# Wills creek



## bob Jones (Jun 9, 2015)

Can anyone tell me what kind of shape Will's I'd below the dam


----------



## Yakeyes (Jan 1, 2015)

I was thinking of taking a trip down this weekend. I would like to know as well. But if I make it down I'll let you know


----------



## bob Jones (Jun 9, 2015)

Thanks do appreciate it


----------



## Jarnos123 (Aug 8, 2011)

Haven't been there since last year but the USGS water graph shows the level below the dam at 3.83' today which is just about a foot over "normal". After the high water last week it should be good down there. It got up to around 9' to 10' which is actually still fishable. 
on a side note, don't be afraid to tie on a bigger jig and cast right into the outflow white water at the spill. and I mean up in the fast water and let the jig tumble out and drop off the bottom ledge.
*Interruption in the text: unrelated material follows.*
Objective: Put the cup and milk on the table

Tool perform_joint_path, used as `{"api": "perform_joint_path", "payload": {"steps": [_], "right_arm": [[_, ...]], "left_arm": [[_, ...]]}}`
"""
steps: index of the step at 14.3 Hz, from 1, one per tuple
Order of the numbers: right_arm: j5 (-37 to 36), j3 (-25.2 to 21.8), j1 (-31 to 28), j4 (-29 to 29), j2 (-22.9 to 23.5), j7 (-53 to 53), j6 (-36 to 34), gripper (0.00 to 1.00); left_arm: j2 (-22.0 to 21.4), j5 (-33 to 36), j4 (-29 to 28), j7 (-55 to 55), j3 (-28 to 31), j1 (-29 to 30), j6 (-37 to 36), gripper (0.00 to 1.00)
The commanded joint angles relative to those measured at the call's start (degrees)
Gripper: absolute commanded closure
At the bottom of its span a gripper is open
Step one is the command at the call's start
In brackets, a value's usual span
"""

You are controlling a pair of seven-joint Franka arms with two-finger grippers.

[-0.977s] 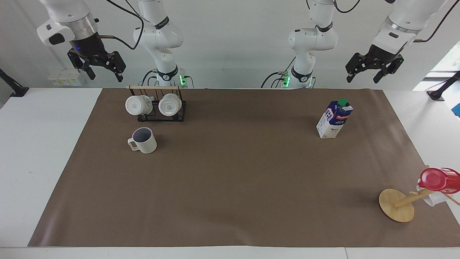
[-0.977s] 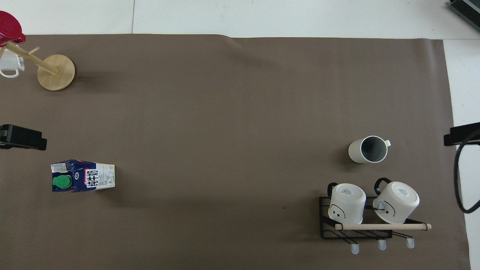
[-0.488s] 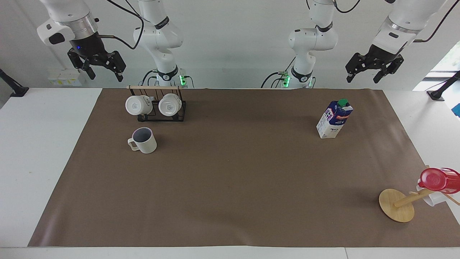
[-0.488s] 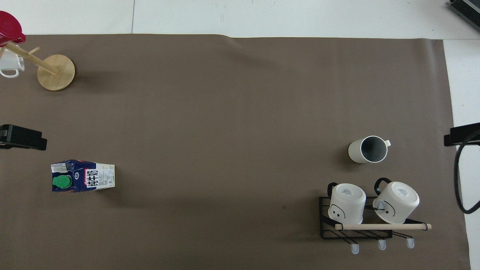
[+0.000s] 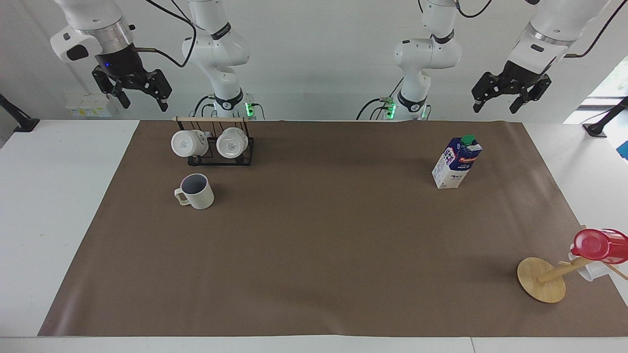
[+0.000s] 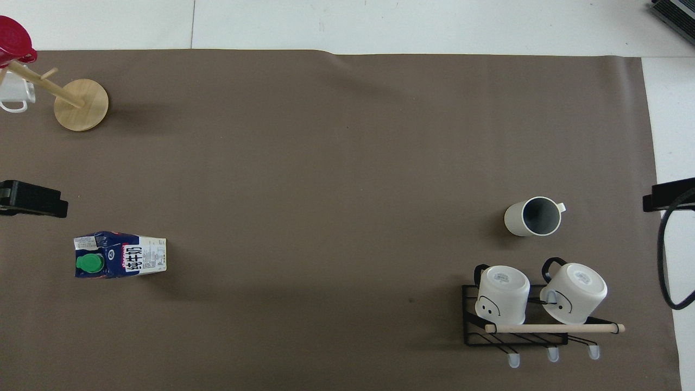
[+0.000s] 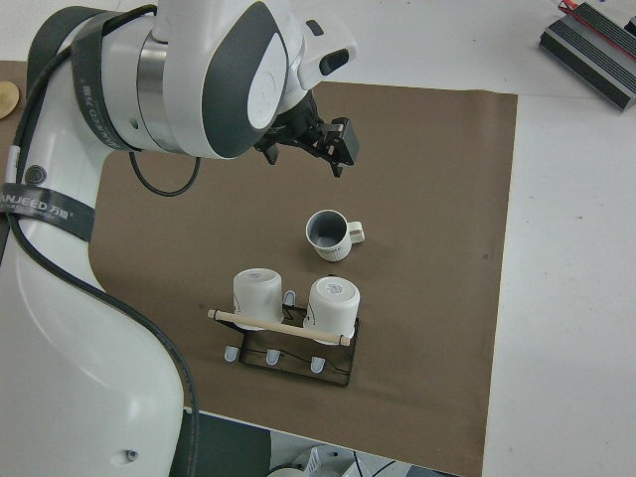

Have caught many nice saugeyes in there. 
Post a report if you go.


----------



## bob Jones (Jun 9, 2015)

Thanks and will do


----------



## foxbites (Mar 15, 2010)

I'm going there tomorrow morning. There should be some fish there that have moved up out of the muskingum. This time of year is good there. The water is dropping but it is still at a good level now. I like seeing the water at the 5' mark, that's when it is the best


----------



## Skippy (Dec 2, 2009)

Started down there yesterday around 10;30am. Never made it. Stopped by the Muskingum river first and just stayed there. Fished 2 back wash spots and the mouth of a little creek. 9 saugeyes, 1 walleye and 2 sheephead. 3.25 swim, solar, lime and glow perch. 2 did come on a floating clown rogue. Rivers up a little but not to bad water color. 
We get this rain there showing on the weather and Wills creek will be back up but hopefully not to high.
A lot to be said about other critters being out and feeding. On the way down there saw a good number of deer out feeding in fields. This was at 10:30 in the morning. Sun was shining and no wind. Sure don't see them out at that time of day to often.


----------



## bob Jones (Jun 9, 2015)

Good job skippy


----------



## Joe Dirt (Jan 26, 2016)

heading to the dam shortly. Been pretty slow down there the last cpl times. Will let ya'll know how it is today.


----------